Directions -> Nothing should be left out. Transcribe the entries exactly as written.

=== Material supplied ===

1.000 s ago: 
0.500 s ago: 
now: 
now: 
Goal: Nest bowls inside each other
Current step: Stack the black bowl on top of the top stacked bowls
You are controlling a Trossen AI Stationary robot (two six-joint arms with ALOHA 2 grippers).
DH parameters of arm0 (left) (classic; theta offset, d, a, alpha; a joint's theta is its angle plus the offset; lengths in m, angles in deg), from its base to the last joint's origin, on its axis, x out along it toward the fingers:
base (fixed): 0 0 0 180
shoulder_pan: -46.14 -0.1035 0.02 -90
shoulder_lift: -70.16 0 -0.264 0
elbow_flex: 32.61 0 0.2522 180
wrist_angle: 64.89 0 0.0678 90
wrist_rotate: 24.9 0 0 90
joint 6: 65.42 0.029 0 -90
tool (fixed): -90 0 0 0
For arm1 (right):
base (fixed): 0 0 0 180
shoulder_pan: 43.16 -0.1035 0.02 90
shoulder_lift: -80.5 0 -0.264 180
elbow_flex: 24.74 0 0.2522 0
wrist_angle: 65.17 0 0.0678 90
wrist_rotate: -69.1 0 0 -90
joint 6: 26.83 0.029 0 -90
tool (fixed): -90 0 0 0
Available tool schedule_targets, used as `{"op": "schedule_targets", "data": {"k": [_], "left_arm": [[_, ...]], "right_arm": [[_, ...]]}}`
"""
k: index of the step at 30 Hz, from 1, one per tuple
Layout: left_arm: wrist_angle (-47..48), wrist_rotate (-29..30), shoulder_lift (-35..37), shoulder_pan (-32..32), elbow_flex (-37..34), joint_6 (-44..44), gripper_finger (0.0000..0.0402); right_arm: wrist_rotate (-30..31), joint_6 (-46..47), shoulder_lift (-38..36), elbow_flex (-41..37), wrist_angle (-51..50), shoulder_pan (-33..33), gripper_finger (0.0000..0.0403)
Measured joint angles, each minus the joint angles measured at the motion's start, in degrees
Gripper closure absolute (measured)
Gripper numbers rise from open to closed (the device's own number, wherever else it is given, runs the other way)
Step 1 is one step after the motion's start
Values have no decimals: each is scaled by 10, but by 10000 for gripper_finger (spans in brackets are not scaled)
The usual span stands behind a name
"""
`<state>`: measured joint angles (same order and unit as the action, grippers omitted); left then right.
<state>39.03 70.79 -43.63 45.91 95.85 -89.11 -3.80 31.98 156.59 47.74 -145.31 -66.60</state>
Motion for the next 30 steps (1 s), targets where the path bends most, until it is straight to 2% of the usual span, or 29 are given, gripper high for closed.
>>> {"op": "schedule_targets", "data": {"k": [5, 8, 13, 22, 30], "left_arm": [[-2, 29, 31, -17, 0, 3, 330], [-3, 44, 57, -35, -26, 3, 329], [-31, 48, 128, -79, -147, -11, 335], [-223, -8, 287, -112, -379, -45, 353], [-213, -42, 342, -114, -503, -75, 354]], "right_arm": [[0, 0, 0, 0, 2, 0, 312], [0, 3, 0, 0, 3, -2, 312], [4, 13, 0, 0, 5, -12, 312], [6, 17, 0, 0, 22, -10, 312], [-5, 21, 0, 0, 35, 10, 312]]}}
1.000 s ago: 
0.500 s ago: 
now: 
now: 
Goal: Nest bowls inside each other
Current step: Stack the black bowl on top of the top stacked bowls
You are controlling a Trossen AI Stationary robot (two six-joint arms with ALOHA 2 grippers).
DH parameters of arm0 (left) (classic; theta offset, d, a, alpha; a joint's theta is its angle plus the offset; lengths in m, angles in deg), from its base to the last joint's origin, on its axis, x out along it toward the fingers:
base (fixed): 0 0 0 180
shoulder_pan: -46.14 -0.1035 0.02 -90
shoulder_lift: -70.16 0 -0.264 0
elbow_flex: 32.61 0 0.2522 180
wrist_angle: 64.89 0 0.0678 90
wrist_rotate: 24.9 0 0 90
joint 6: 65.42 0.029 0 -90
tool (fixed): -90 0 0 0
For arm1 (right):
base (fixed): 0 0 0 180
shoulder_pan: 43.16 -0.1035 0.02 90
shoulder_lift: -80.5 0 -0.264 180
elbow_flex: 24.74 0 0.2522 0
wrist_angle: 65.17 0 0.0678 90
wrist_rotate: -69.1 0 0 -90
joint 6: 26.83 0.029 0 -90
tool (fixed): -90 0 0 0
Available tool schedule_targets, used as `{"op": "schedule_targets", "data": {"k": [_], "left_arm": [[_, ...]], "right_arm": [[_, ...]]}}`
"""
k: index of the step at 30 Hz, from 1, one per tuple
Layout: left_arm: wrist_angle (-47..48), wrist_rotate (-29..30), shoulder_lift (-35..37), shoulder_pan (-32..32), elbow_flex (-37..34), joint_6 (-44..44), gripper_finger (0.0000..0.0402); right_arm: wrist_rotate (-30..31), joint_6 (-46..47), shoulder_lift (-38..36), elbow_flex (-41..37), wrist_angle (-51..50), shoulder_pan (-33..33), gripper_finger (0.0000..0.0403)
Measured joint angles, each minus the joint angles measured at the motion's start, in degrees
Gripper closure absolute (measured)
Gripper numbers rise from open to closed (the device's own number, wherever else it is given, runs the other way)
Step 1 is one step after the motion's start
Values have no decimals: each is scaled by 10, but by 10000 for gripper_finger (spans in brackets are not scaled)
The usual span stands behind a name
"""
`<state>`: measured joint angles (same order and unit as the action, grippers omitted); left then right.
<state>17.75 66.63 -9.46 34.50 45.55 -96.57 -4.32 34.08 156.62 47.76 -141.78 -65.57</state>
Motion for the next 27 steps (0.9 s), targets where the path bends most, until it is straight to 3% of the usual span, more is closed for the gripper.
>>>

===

Reply ->
1.000 s ago: 
0.500 s ago: 
now: 
now: 
Goal: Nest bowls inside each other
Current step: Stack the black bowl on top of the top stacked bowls
You are controlling a Trossen AI Stationary robot (two six-joint arms with ALOHA 2 grippers).
DH parameters of arm0 (left) (classic; theta offset, d, a, alpha; a joint's theta is its angle plus the offset; lengths in m, angles in deg), from its base to the last joint's origin, on its axis, x out along it toward the fingers:
base (fixed): 0 0 0 180
shoulder_pan: -46.14 -0.1035 0.02 -90
shoulder_lift: -70.16 0 -0.264 0
elbow_flex: 32.61 0 0.2522 180
wrist_angle: 64.89 0 0.0678 90
wrist_rotate: 24.9 0 0 90
joint 6: 65.42 0.029 0 -90
tool (fixed): -90 0 0 0
For arm1 (right):
base (fixed): 0 0 0 180
shoulder_pan: 43.16 -0.1035 0.02 90
shoulder_lift: -80.5 0 -0.264 180
elbow_flex: 24.74 0 0.2522 0
wrist_angle: 65.17 0 0.0678 90
wrist_rotate: -69.1 0 0 -90
joint 6: 26.83 0.029 0 -90
tool (fixed): -90 0 0 0
Available tool schedule_targets, used as `{"op": "schedule_targets", "data": {"k": [_], "left_arm": [[_, ...]], "right_arm": [[_, ...]]}}`
"""
k: index of the step at 30 Hz, from 1, one per tuple
Layout: left_arm: wrist_angle (-47..48), wrist_rotate (-29..30), shoulder_lift (-35..37), shoulder_pan (-32..32), elbow_flex (-37..34), joint_6 (-44..44), gripper_finger (0.0000..0.0402); right_arm: wrist_rotate (-30..31), joint_6 (-46..47), shoulder_lift (-38..36), elbow_flex (-41..37), wrist_angle (-51..50), shoulder_pan (-33..33), gripper_finger (0.0000..0.0403)
Measured joint angles, each minus the joint angles measured at the motion's start, in degrees
Gripper closure absolute (measured)
Gripper numbers rise from open to closed (the device's own number, wherever else it is given, runs the other way)
Step 1 is one step after the motion's start
Values have no decimals: each is scaled by 10, but by 10000 for gripper_finger (spans in brackets are not scaled)
The usual span stands behind a name
"""
`<state>`: measured joint angles (same order and unit as the action, grippers omitted); left then right.
<state>39.03 70.79 -43.63 45.91 95.85 -89.11 -3.80 31.98 156.59 47.74 -145.31 -66.60</state>
Motion for the next 30 steps (1 s), targets where the path bends most, until it is straight to 2% of the usual span, or 29 are given, gripper high for closed.
>>> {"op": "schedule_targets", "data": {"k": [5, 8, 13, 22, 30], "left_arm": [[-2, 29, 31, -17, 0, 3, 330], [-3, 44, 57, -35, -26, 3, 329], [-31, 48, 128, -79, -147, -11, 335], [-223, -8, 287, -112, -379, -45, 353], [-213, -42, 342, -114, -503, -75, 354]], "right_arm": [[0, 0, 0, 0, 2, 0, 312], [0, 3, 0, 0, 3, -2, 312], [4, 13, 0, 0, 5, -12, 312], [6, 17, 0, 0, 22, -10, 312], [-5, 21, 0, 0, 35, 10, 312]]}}
1.000 s ago: 
0.500 s ago: 
now: 
now: 
Goal: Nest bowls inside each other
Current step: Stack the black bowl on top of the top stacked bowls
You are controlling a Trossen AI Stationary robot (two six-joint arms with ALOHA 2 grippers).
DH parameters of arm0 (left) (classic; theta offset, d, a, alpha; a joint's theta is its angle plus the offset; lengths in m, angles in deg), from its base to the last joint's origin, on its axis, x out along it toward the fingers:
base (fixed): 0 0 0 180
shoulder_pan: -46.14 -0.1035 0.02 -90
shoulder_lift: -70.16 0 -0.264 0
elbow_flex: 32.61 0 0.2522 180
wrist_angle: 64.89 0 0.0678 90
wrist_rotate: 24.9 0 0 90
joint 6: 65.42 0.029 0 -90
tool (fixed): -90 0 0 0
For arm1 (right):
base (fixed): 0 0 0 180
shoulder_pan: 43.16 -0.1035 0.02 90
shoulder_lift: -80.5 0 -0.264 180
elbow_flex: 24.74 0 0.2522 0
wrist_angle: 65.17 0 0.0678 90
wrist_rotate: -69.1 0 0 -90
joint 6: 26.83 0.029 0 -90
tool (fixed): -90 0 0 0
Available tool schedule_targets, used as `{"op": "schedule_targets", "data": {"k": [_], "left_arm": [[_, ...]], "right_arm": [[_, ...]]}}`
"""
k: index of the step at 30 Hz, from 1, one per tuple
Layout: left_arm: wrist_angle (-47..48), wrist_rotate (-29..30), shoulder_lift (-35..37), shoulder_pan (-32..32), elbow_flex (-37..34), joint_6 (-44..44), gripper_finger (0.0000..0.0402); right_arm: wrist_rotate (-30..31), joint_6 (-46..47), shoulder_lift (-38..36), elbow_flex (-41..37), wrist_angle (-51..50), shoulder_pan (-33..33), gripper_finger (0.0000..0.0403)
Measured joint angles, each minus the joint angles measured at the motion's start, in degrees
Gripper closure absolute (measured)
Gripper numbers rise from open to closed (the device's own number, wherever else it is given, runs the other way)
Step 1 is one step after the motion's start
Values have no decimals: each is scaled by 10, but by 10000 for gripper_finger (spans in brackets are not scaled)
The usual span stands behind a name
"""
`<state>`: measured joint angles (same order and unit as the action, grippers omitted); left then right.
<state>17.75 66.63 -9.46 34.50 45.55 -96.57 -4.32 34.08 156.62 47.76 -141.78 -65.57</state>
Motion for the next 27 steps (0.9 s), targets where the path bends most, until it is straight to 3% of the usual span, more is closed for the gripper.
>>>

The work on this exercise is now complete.